• [WHAT THE TASK REQUIRES]
Where does "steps" occur in the listing? Copy every line that holds it.

(Beginning of PROVIDED DATA)

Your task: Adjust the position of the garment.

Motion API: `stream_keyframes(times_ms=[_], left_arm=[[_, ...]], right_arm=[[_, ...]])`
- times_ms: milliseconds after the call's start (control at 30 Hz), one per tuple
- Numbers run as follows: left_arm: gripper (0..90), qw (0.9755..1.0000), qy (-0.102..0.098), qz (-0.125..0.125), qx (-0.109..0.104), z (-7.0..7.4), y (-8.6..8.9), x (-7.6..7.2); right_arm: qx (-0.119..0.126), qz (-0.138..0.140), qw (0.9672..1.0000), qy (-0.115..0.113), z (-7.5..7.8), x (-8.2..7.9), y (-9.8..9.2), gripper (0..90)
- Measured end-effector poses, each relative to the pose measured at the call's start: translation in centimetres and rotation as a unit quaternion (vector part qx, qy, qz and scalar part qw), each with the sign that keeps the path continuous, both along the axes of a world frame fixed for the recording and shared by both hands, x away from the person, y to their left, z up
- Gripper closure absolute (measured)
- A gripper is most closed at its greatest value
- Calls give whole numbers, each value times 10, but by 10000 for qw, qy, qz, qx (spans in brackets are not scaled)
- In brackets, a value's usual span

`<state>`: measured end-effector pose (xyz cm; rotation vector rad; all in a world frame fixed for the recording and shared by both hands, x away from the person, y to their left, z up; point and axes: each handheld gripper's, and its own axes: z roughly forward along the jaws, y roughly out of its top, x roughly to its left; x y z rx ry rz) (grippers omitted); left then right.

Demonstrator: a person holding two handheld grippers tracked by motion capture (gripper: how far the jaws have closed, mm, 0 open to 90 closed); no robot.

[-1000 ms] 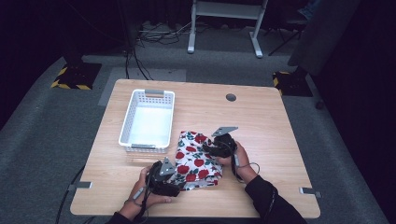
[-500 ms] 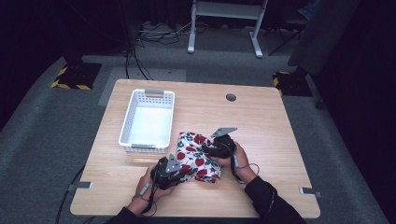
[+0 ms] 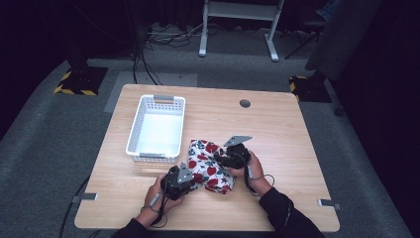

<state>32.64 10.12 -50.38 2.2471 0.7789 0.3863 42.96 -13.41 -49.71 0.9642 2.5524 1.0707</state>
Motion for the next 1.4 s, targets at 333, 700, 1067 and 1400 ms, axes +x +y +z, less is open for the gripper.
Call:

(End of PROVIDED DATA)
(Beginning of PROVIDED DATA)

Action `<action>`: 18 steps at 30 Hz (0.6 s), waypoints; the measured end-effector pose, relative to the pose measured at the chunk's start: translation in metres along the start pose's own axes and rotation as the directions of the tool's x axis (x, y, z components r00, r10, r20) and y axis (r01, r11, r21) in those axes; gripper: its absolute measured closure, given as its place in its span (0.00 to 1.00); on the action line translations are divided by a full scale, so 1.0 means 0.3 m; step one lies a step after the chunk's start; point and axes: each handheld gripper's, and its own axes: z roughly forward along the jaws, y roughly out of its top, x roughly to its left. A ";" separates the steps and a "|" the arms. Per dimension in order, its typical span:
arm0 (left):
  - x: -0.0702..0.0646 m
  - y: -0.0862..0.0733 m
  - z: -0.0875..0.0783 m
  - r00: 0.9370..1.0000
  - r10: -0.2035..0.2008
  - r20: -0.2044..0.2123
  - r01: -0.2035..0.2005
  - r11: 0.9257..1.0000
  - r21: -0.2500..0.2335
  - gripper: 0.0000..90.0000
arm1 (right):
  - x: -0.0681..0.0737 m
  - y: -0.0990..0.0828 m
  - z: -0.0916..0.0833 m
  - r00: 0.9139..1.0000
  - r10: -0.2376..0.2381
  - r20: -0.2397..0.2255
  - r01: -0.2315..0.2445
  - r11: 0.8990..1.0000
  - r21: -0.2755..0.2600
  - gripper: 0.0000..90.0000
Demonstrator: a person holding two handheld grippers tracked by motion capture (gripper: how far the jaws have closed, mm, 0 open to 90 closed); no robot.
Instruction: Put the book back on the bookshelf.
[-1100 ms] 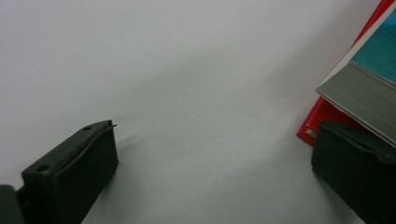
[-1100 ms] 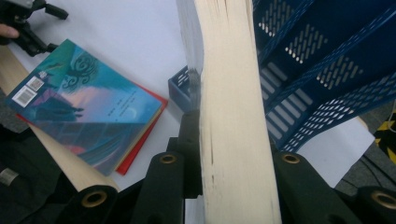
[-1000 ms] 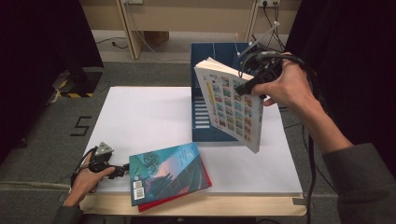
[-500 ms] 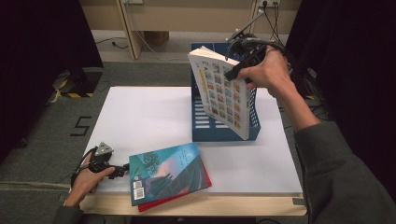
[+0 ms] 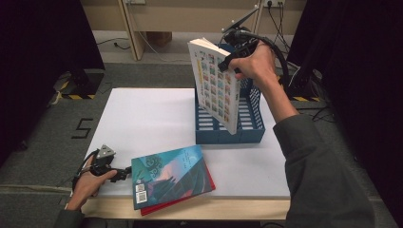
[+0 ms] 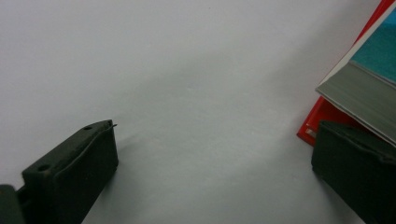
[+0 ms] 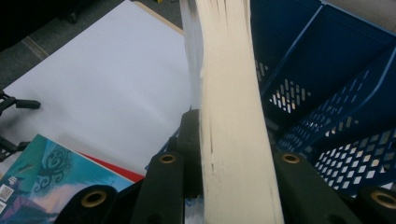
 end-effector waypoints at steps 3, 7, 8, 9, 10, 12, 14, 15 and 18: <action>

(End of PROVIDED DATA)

• [OUTPUT FOR THIS TASK]
Action `<action>`: 18 steps at 30 Hz (0.6 s), waypoints; the measured end-effector pose, relative to the pose measured at the chunk's start: translation in metres along the start pose's own axes and rotation as the directions of the tool's x axis (x, y, z components r00, r10, r20) and y axis (r01, r11, r21) in those axes; gripper: its absolute measured closure, given as its place in its span (0.00 to 1.00); on the action line translations are divided by a full scale, so 1.0 means 0.3 m; step one lies a step after the chunk's start; point and axes: each handheld gripper's, and its own axes: z roughly forward along the jaws, y roughly out of its top, x roughly to its left. A ";" separates the steps and a "|" the arms. Per dimension in order, its typical span:
 end-effector waypoints at steps 3, 7, 8, 9, 10, 12, 14, 15 and 18: <action>

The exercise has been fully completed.